A nuclear reactor produces and controls the release of energy from splitting the atoms of certain elements. In a nuclear power reactor, the energy released is used as heat to make steam to generate electricity.
To turn nuclear fission into electrical energy, the first step for nuclear power plant operators is to be able to control the energy given off by the enriched uranium and allow it to heat water into steam.
Enriched uranium is typically formed into inch-long (2.5-cm-long) pellets, each with approximately the same diameter as a dime. Next the pellets are arranged into long rods, and the rods are collected together into bundles.
The bundles are submerged in water inside a pressure vessel. The water acts as a coolant.
To prevent overheating, control rods made of a material that absorbs neutrons are inserted into the uranium bundle using a mechanism that can raise or lower the control rods.
Raising and lowering the control rods allow operators to control the rate of the nuclear reaction. When an operator wants the uranium core to produce more heat, the control rods are raised out of the uranium bundle (thus absorbing fewer neutrons). To create less heat, they are lowered into the uranium bundle.
The rods can also be lowered completely into the uranium bundle to shut the reactor down in the case of an accident or to change the fuel.
The uranium bundle acts as an extremely high-energy source of heat. It heats the water and turns it to steam. The steam drives a turbine, which spins a generator to produce power.
There are several components common to most types of reactors: › Fuel. Usually pellets of uranium oxide (UO 2 ) arranged in tubes to form fuel rods. The rods are arranged into fuel assemblies in the reactor core.
› Moderator. This is material in the core which slows down the neutrons released from fission so that they cause more fission. It is usually water, but may be heavy water or graphite. › Control rods. These are made with neutron- absorbing material such as cadmium, hafnium or boron, and are inserted or withdrawn from the core to control the rate of reaction, or to halt it
› Coolant. A liquid or gas circulating through the core so as to transfer the heat from it. In light water reactors the water moderator functions also as primary coolant. › Pressure vessel or pressure tubes. Usually a robust steel vessel containing the reactor core and moderator/coolant, but it may be a series of tubes holding the fuel and conveying the coolant through the moderator.
› Steam generator. Part of the cooling system where the primary coolant bringing heat from the reactor is used to make steam for the turbine. Reactors may have up to four "loops", each with a steam generator.
› Containment. The structure around the reactor core which is designed to protect it from outside intrusion and to protect those outside from the effects of radiation in case of any malfunction inside. It is typically a metre-thick concrete and steel structure.
The CANDU reactor (Canadian deuterium uranium) uses uranium, bundled in the form of uranium oxide fuel pellets, to produce electricity.

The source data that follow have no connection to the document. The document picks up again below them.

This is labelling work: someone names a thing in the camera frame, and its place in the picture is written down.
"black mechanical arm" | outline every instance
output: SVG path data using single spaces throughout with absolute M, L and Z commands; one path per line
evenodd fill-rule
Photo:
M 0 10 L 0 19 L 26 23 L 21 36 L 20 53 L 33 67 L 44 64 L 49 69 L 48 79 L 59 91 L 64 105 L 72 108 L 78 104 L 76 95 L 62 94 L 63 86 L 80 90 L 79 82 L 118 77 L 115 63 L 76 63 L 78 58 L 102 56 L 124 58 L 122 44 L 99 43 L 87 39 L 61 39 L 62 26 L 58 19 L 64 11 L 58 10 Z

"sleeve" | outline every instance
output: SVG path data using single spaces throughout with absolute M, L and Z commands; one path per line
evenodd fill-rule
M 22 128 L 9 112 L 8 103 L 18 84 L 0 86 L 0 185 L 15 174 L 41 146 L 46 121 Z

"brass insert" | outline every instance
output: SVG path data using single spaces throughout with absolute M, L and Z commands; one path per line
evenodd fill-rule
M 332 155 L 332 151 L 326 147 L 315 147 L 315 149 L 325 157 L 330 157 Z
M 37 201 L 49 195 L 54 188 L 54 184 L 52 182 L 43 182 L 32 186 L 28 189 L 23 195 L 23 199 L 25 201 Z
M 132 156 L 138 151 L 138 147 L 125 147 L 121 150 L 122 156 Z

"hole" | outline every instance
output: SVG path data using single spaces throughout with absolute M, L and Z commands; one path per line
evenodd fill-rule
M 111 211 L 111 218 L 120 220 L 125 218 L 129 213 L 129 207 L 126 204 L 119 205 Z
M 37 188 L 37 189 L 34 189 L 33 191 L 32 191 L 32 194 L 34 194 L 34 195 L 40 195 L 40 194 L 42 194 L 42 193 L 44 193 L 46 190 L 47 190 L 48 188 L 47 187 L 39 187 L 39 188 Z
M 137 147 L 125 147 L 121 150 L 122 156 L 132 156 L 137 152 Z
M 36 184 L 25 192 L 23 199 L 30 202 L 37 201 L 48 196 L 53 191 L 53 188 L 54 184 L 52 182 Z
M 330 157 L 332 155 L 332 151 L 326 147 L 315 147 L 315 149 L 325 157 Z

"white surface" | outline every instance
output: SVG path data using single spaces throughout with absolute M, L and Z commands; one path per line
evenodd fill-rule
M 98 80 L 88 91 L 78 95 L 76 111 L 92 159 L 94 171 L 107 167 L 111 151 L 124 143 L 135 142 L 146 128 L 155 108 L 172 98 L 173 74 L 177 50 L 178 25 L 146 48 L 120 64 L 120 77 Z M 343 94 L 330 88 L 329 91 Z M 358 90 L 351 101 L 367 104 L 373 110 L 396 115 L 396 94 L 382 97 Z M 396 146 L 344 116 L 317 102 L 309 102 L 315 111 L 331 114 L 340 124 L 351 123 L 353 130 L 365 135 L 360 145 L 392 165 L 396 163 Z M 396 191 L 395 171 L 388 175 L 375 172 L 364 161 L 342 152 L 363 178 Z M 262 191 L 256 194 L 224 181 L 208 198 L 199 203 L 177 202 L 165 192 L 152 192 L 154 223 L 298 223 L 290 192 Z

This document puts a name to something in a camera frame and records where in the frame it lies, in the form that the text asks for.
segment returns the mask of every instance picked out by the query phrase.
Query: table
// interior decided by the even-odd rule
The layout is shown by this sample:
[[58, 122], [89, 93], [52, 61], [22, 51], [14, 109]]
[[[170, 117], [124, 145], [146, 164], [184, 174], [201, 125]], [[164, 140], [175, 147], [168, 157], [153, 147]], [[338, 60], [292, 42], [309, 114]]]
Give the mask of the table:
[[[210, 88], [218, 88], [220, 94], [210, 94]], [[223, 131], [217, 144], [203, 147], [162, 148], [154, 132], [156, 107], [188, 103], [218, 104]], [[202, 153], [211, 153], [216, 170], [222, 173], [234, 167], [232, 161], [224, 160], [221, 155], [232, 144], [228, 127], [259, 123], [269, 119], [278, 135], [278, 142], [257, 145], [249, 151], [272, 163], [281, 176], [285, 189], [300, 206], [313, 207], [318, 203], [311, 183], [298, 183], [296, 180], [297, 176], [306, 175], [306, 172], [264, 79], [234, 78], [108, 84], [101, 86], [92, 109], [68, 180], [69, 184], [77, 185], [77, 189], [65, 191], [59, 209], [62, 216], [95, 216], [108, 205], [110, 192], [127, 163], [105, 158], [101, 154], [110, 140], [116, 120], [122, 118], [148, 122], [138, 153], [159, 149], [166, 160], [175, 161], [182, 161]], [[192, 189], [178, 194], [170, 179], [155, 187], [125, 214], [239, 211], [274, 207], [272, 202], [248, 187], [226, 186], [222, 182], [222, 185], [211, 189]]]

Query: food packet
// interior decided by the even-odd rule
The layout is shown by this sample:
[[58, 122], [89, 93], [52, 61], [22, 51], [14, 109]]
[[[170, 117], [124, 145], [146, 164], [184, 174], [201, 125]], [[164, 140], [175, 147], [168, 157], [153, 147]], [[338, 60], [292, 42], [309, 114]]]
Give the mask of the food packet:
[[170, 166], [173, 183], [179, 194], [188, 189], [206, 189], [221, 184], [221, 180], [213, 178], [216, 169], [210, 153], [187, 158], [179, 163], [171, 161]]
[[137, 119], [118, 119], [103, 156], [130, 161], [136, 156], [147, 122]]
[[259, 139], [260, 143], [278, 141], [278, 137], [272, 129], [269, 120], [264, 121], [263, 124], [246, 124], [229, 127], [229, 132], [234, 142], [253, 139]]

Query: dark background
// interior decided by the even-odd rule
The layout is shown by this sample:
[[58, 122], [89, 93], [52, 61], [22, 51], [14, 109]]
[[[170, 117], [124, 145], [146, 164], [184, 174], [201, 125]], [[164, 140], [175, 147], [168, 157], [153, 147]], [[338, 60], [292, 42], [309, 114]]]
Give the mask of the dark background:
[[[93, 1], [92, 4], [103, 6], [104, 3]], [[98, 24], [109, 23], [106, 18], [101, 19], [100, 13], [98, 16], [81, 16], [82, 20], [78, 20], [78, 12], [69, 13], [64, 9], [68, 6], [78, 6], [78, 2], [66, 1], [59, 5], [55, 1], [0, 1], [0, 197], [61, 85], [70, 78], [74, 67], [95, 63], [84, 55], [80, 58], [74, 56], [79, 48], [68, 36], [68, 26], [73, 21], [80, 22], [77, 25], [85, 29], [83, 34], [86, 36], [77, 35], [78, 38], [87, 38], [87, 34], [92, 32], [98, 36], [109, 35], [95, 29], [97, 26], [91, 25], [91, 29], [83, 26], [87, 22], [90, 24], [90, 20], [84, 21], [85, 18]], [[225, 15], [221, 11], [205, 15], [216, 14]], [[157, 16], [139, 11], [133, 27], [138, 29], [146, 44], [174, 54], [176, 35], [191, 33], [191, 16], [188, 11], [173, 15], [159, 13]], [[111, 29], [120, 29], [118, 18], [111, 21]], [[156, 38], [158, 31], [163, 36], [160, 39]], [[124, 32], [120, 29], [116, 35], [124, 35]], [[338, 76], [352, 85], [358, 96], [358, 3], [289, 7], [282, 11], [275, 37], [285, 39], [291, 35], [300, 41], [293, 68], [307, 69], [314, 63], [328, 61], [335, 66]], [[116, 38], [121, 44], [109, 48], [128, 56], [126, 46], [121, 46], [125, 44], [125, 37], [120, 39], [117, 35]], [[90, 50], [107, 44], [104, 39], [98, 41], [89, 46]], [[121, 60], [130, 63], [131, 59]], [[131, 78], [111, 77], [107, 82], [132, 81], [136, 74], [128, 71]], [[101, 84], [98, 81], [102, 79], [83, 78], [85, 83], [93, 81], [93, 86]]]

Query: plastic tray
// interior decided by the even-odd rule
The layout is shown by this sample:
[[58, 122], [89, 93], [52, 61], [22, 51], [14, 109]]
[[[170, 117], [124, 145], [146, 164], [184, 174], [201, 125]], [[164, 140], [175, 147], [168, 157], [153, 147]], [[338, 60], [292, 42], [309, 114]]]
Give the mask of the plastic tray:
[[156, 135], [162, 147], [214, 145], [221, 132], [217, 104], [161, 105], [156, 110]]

Heavy water is used as the moderator in a CANDU reactor. Heavy water contains deuterium, an isotope of hydrogen having one neutron in the nucleus. Heavy water also transfers heat from the fuel into a heat exchanger which heats ordinary water to produce steam.
Saskatchewan has abundant deposits of uranium ore which is refined for use in nuclear reactors.
The refined uranium oxide fuel pellets are stacked into cylindrical rods. The rods are arranged into a fuel bundle which is then ready to be placed in special pressure tubes inside the reactor. The reactor vessel is called the calandria.
Refuelling can be done by removing fuel bundles from the pressure tubes and replacing them with new bundles. In a CANDU reactor this can be done without having to shut the reactor down.
CANDU reactors need to be built near a large body of water. Fresh water is circulated through the condensers.
Nuclear reactors can not explode like a nuclear bomb. Even under a worst-case scenario, with a core meltdown, a critical mass of fuel would not be present and the fuel would burn into the ground. (This, of course, would lead to very serious consequences, including possible loss of life and environmental damage.)
Used nuclear fuel is both hot and radioactive. It is stored under water in large cooling pools for up to two years after use, until it cools. Some of the used fuel will still remain radioactive for up to several thousand years. This concerns many people. The storage of used fuel is a contentious issue for those concerned about the protection of the environment. No ideal solution has yet been developed to dispose the waste. Current proposals for waste management merely offer temporary storage solutions until better methods become available.
One of the waste materials from a nuclear reactor is plutonium. It is known to cause cancer in extremely small quantities. It is also used to make nuclear weapons.
The decay of a single U-235 atom releases approximately 200 MeV (million electron volts). That may not seem like much, but there are a lot of uranium atoms in a pound (0.45 kg) of uranium. So many, in fact, that a pound of highly enriched uranium as used to power a nuclear submarine is equal to about a million gallons of gasoline.
Nuclear power's biggest advantages are tied to the simple fact that it doesn't depend on fossil fuels. Coal and natural gas power plants emit carbon dioxide into the atmosphere, contributing to climate change. With nuclear power plants, CO 2 emissions are minimal.
The use of nuclear energy is controversial. Individuals need to have a solid knowledge base before taking a stand on the issue. One needs to weigh the risks against the benefits involved.